CAR T therapy for multiple sclerosis enters US trials for first time
The first US trials of engineered cells to treat multiple sclerosis have started recruiting volunteers, raising hopes for a new therapeutic option for this devastating neurodegenerative disease and other autoimmune disorders.
Physicians already treat blood cancer with the engineered cells, called CAR T cells. But these living drugs are not yet approved for use in other diseases.
“We’re in uncharted territory here,” says James Chung, chief medical officer at Kyverna Therapeutics, a biotechnology firm in Emeryville, California, that is leading the charge to use these cells for multiple sclerosis.
Living drugs
CAR T cells are made by harvesting immune cells called T cells from people with diseases. The cells are then edited in a lab to produce proteins called chimeric antigen receptors (CARs), enabling them to take on a target of choice. When CAR T cells are re-infused into the person they came from, they seek out and destroy their target.
Drug developers first jumped on the CAR–T cart to find a way to wipe out immune cells called B cells that grow out of control in blood cancers. Because B cells also contribute to various autoimmune diseases, cell therapies hold potential for treating these conditions, too.
‘It’s all gone’: CAR-T therapy forces autoimmune diseases into remission
Multiple sclerosis (MS) is an autoimmune disease, driven by misguided T and B cells that attack nerve cells. Neurologists have for decades treated MS with antibodies that target a protein called CD20, a marker of B cells. These antibodies kill these cells, keeping the immune system in check. But these therapies, when they work, slow rather than halt the disease.
Researchers have therefore turned to CAR T cells, and specifically to those that kill B cells carrying a protein called CD19. CAR T cells are better cell killers than are the antibodies, and seem to penetrate into tissues including the brain that antibodies can’t reach. More thorough depletion of these B cells, the theory goes, should reset the malfunctioning immune system — halting the brain damage that defines the disease.
Researchers in Germany are already running a small trial of CAR-T therapy for people with MS, in collaboration with Kyverna. Kyverna is also partnering with researchers at Stanford University in California on a US Phase I trial that is recruiting participants. Separately, Bristol Myers Squibb (BMS) in Lawrenceville, New Jersey, is recruiting people in the United States into a bigger Phase I trial of its CAR T cells.
Immune reset
Neurologists have rebooted the immune system before, with promising results. In autologous haematopoietic stem-cell transplantation therapy, people with MS receive high-dose chemotherapy to kill off all their immune cells, followed by an infusion of their own stem cells to repopulate their immune system. But the risks and complexity of this therapy make it unattractive to biopharma companies, says BMS’s head of research, Robert Plenge, and it is not widely available.

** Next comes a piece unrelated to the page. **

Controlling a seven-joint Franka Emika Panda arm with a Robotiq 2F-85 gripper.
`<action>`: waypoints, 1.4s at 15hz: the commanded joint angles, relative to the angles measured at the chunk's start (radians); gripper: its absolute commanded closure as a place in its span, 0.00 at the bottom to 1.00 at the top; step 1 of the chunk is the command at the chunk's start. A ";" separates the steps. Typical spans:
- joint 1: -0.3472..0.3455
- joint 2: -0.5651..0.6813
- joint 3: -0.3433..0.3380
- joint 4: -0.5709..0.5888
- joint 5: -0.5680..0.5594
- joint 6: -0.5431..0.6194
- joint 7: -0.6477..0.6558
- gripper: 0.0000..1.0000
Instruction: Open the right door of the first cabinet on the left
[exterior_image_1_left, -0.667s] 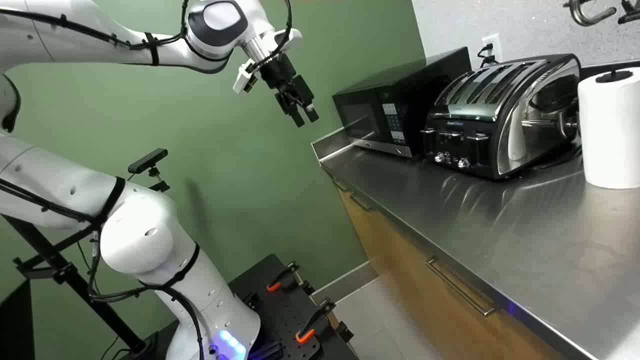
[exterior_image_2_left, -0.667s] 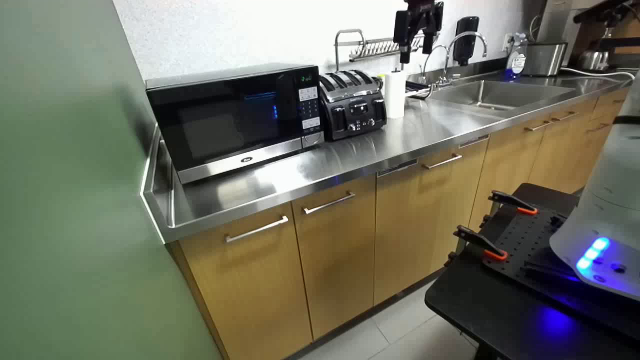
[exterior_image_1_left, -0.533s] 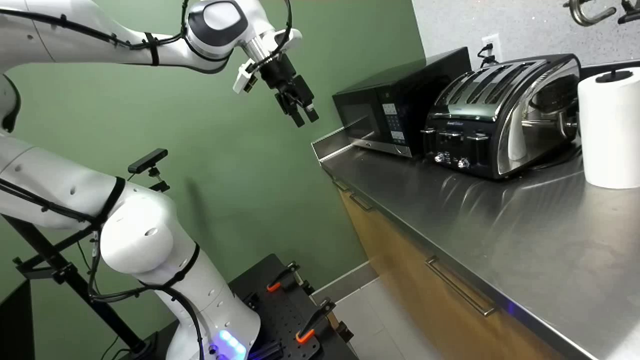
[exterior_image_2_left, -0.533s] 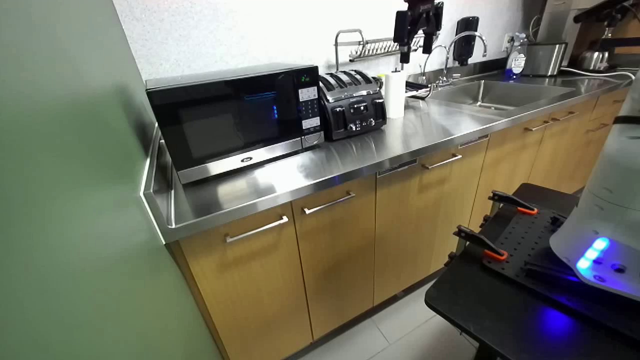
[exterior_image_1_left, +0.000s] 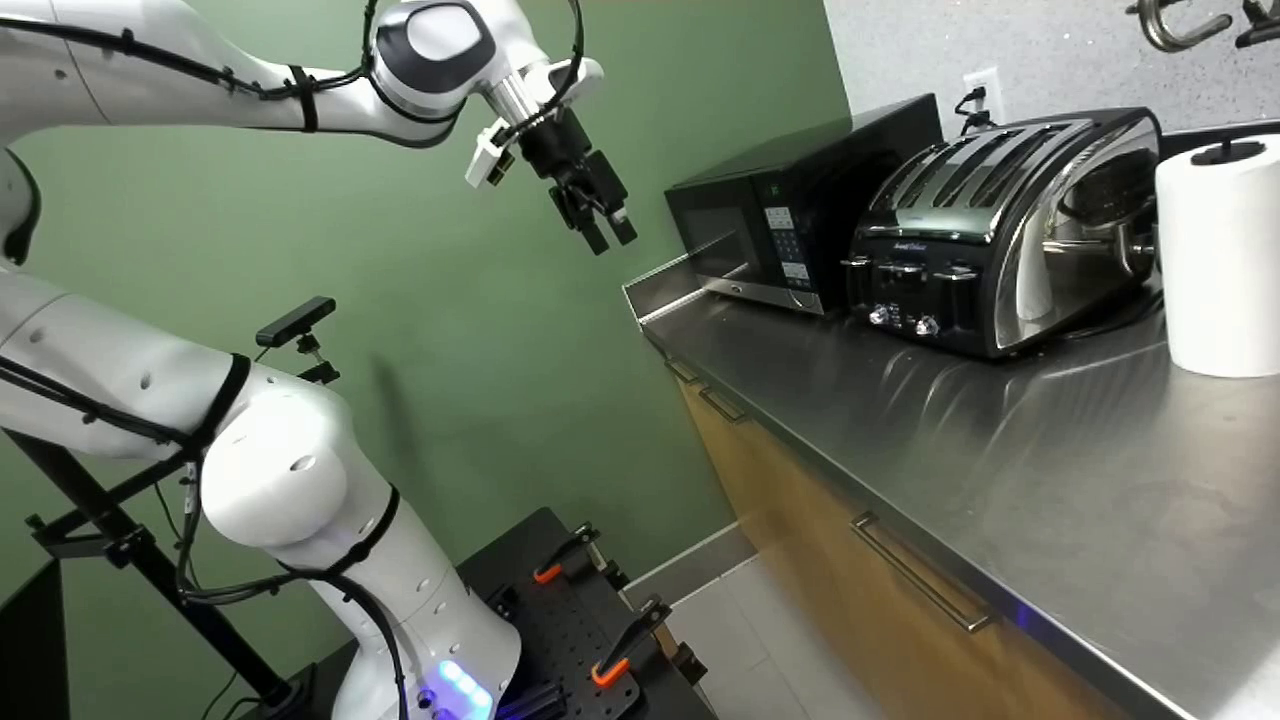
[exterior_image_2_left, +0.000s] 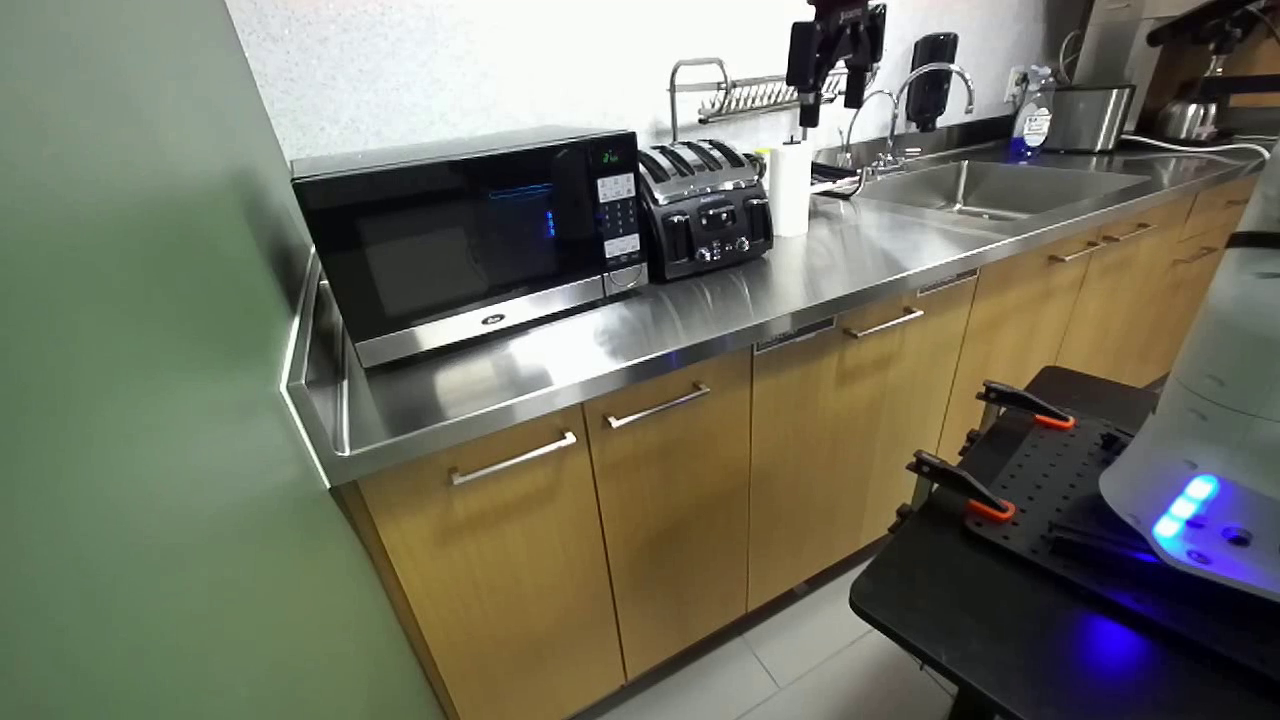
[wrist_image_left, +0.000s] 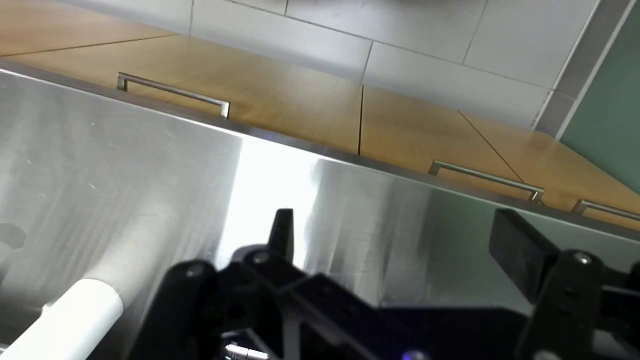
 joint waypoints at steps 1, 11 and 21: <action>0.026 0.004 0.030 -0.025 -0.022 0.022 0.021 0.00; 0.097 0.147 0.249 -0.171 -0.218 0.307 0.183 0.00; 0.115 0.203 0.235 -0.178 -0.255 0.324 0.201 0.00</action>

CAR T cells could offer “a simpler way to reset the immune system”, says Plenge.
These cells might not be up to the task, says Mark Freedman, a neurologist at the University of Ottawa and a pioneer of the stem-cell transplantation therapy. Whereas chemotherapy can kill off all of a person’s T and B cells, CAR T cells wipe out only a subset of the B cells that contribute to the disease, he points out. But if the treatment is safe, he adds, it’s worth a try: “So much depends on safety.”
His biggest concern is brain toxicity, which can cause confusion, seizures and death and has been seen when CAR T cells have been used to treat cancer. The brains of people with MS are already inflamed, potentially exacerbating the danger, says Freedman, who consults for BMS but is not involved in the new trial.

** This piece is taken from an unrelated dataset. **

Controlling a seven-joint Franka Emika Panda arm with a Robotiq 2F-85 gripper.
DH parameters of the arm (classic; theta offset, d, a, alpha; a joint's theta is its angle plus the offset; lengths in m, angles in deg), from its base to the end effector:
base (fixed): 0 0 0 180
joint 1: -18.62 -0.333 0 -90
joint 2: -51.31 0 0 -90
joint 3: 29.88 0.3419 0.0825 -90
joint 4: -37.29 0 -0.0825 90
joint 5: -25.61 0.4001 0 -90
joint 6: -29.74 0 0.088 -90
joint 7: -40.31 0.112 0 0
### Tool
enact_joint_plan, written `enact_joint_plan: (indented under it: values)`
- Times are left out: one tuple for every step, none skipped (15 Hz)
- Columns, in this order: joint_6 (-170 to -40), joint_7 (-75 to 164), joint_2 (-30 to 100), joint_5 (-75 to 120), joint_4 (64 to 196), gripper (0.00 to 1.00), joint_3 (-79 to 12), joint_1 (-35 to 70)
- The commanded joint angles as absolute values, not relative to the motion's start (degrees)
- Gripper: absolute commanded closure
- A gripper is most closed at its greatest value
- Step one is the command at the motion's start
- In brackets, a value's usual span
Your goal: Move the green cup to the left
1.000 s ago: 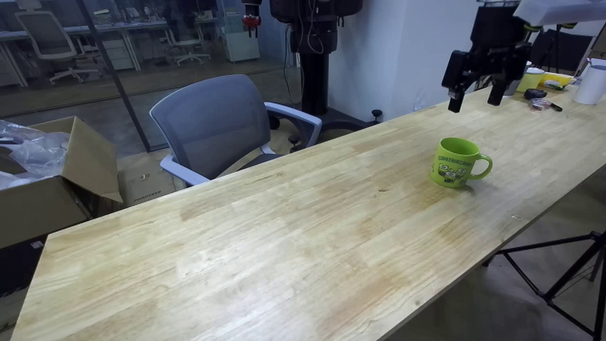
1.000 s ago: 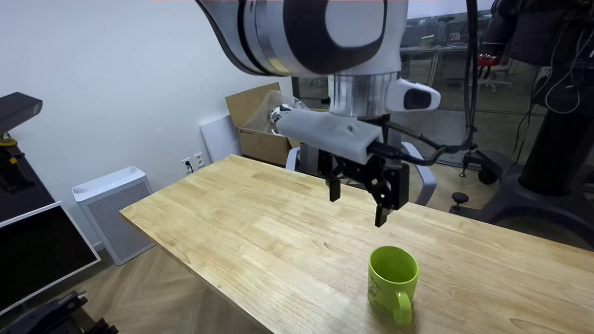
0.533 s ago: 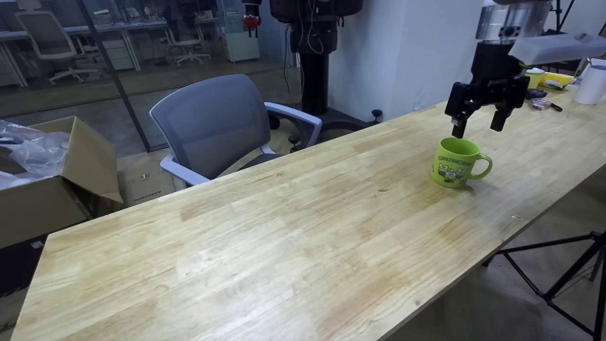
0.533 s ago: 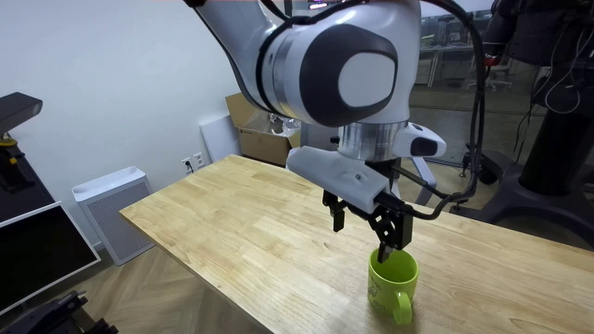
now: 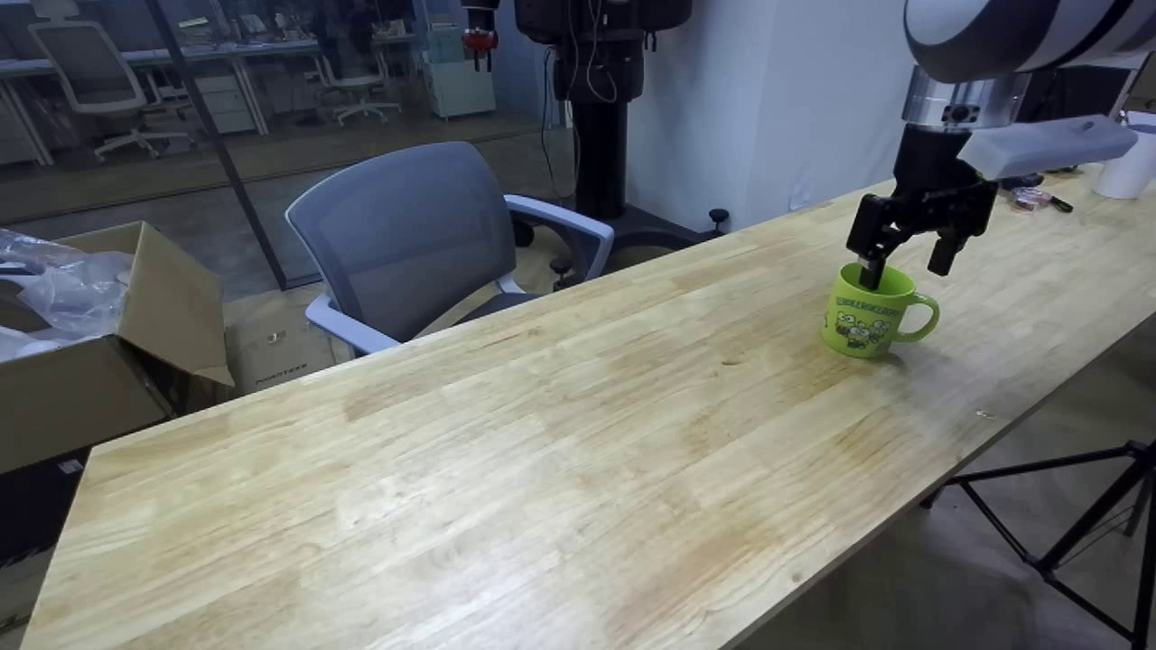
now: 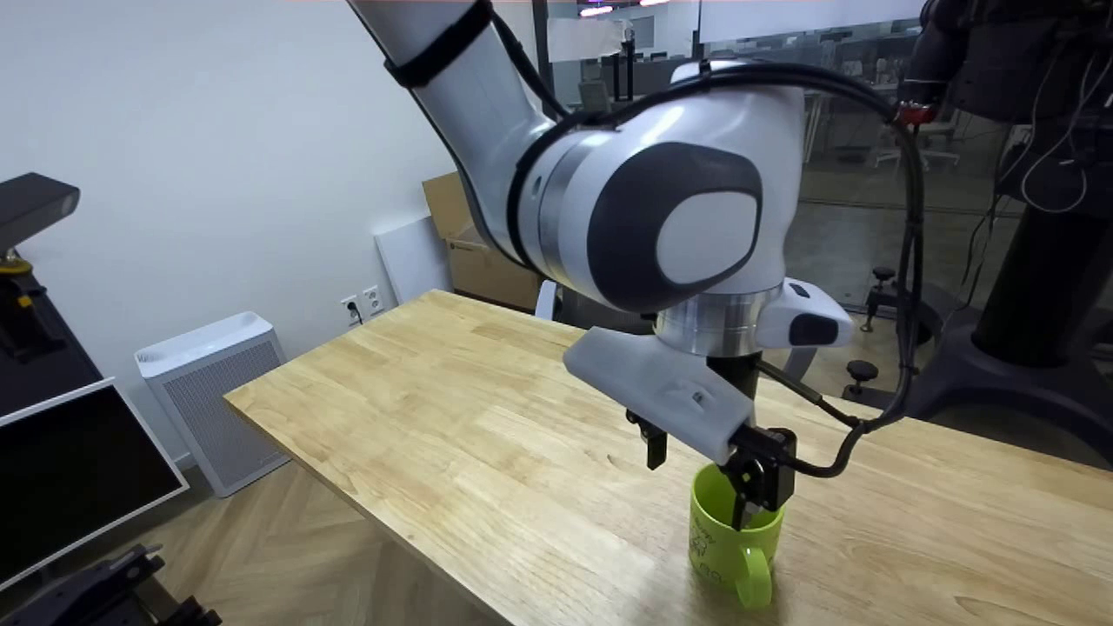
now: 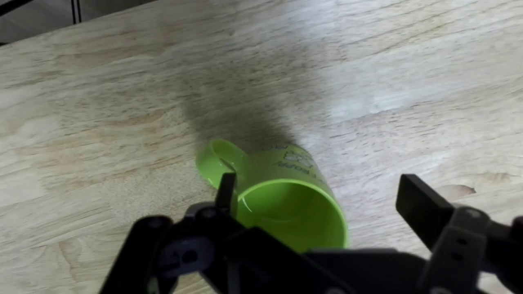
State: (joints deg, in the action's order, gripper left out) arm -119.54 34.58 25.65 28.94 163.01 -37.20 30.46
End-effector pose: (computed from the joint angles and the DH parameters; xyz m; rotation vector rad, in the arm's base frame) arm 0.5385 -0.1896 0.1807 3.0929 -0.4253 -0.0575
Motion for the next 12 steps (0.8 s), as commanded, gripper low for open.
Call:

Jeffrey Dunn, who is running the first trial of Kyverna’s CAR T cells in the United States, will be watching closely for brain toxicity, which he says seems to be linked to the number of B cells in circulation. B cells are everywhere in B cell cancers, but less abundant in MS. “We’re hoping that we see little toxicity,” says Dunn, a neurologist at Stanford University in California.
New frontiers
Drug developers are watching these trials and are poised to advance a full pipeline of CAR-T therapies that all act in similar ways. Preliminary clinical results already hint at life-changing potential in lupus, attracting a crowd of research teams (see ‘Enlisting immune cells to treat autoimmune disease’). MS could become just as competitive, says Dunn, if early data are supportive.
“I don’t want to get ahead of myself, but there’s a prospect here for a one-and-done therapy, which is pretty incredible,” says Dunn. “It could be an enormous paradigm shift.”

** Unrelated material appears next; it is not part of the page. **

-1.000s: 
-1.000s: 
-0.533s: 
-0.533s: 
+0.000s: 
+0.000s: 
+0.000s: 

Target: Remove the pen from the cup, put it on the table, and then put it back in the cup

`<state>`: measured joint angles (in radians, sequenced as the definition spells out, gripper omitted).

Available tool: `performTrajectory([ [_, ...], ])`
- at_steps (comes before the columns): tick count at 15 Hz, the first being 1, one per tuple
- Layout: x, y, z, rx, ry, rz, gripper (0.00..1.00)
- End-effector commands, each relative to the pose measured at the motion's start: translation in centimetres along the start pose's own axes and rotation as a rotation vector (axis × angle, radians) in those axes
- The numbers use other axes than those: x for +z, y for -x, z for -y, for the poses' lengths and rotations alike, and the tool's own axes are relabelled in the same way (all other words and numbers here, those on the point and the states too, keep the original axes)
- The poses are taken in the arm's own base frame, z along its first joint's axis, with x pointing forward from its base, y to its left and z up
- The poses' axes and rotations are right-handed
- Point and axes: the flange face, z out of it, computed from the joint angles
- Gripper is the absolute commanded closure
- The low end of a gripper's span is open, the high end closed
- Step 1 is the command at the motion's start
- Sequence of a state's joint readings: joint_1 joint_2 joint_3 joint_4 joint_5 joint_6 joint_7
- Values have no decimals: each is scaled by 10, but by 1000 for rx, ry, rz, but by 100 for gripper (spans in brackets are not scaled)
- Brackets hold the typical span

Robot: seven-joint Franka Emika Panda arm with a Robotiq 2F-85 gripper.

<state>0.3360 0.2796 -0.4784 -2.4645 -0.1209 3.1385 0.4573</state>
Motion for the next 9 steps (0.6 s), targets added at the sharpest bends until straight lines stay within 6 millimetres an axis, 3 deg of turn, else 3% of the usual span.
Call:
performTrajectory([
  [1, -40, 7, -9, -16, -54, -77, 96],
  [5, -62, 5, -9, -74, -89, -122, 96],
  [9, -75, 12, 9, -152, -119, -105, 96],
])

There are also practical challenges ahead. CAR-T therapy is gentler than autologous stem-cell transplant, but still requires a harsh ‘preconditioning’ chemotherapy to make room for the bespoke cells. Price is an issue, too: the hard-to-manufacture therapies currently cost up to US$500,000.
But researchers are working on next-generation CAR T cells that could be easier and cheaper to use, says Chung, and successes in autoimmune diseases are likely to spur on these efforts.
“We’re excited to do these trials, and to see where this goes,” says Chung.